Muscle and tendon lengths as well as the ACSA of the TA were analyzed using one-way repeated ANOVA, with the factor being ankle angle (− 15°, 0°, 15°, 30°, and 45°). Fascicle length and pennation angle were compared across two compartments of the TA (superficial vs. deep) using two-way repeated ANOVA, with factors being ankle angle and condition (passive state vs. MVC).

To specifically test the effect of ankle angle during passive and MVC trials, one-way repeated ANOVA was applied. For ramp contractions, two-way repeated ANOVA was applied, with the factors being ankle angle and contraction intensity (25%, 50%, and 75% MVC). Two-way repeated ANOVA was also employed to analyze relationships such as TA muscle force-ankle angle, stress–strain, and tangent modulus-ankle angle, assessing potential compartment effects, in addition to the factor of ankle angle (or, depending on the test, muscle length or strain).

Bonferroni post hoc pairwise comparison tests were conducted to identify significant within-factor differences.

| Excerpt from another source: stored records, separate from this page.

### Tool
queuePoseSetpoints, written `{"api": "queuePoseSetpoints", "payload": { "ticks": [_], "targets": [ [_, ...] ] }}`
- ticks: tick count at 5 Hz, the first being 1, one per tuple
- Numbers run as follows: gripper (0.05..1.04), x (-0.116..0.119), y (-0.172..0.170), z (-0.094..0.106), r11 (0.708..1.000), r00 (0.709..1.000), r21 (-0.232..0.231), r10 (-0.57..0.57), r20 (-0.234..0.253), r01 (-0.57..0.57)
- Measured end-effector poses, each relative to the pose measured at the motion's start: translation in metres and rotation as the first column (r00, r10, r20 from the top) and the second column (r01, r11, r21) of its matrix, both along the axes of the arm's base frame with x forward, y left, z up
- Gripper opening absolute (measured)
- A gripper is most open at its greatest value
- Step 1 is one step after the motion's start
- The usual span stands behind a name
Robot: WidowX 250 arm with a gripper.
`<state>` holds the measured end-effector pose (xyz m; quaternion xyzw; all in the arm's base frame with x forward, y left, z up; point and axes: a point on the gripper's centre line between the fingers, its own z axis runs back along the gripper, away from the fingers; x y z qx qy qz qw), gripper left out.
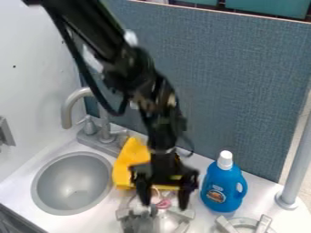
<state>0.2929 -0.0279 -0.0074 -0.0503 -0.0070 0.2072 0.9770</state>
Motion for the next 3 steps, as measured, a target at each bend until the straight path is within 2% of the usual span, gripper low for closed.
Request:
{"api": "queuePoseSetpoints", "payload": {
  "ticks": [1,2,3],
  "targets": [
    [1.002,-0.005,-0.011,0.016,0.999,0.999,0.005,-0.048,0.009,0.048],
    [1.002,-0.032,-0.042,0.034,0.986,0.986,-0.026,-0.167,0.017,0.167],
    [1.002,-0.055,-0.072,0.029,0.963,0.962,-0.042,-0.268,-0.058,0.266]
  ]
}}
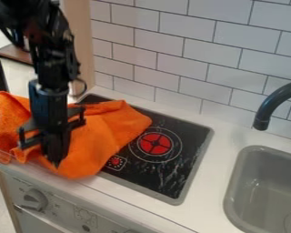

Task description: Unfold the cloth from top to bottom

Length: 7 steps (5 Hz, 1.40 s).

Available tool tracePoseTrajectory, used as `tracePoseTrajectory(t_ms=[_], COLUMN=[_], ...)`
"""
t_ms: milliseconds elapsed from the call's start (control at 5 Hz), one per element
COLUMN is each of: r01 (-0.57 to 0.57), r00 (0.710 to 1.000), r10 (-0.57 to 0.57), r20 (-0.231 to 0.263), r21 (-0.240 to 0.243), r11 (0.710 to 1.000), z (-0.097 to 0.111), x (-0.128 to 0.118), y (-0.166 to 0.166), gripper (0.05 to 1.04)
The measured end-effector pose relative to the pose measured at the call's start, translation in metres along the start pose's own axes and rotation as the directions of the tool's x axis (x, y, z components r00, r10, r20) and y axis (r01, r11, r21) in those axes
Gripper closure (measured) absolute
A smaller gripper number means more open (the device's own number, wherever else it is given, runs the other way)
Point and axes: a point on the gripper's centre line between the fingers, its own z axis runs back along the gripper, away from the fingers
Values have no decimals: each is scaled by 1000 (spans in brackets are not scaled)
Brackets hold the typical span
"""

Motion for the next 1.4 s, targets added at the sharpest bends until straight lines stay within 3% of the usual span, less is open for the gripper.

F- and p-values were reported in the format: F(d1, d2) = F-value, p = p-value, where d1 and d2 represent the numerator and denominator degrees of freedom, respectively (i.e., F(d1, d2) with d1 = (k-1) and d2 = (N-1) ∙ (k-1) with N representing the number of participants and k representing the number of conditions). Differences were considered significant at p < 0.05.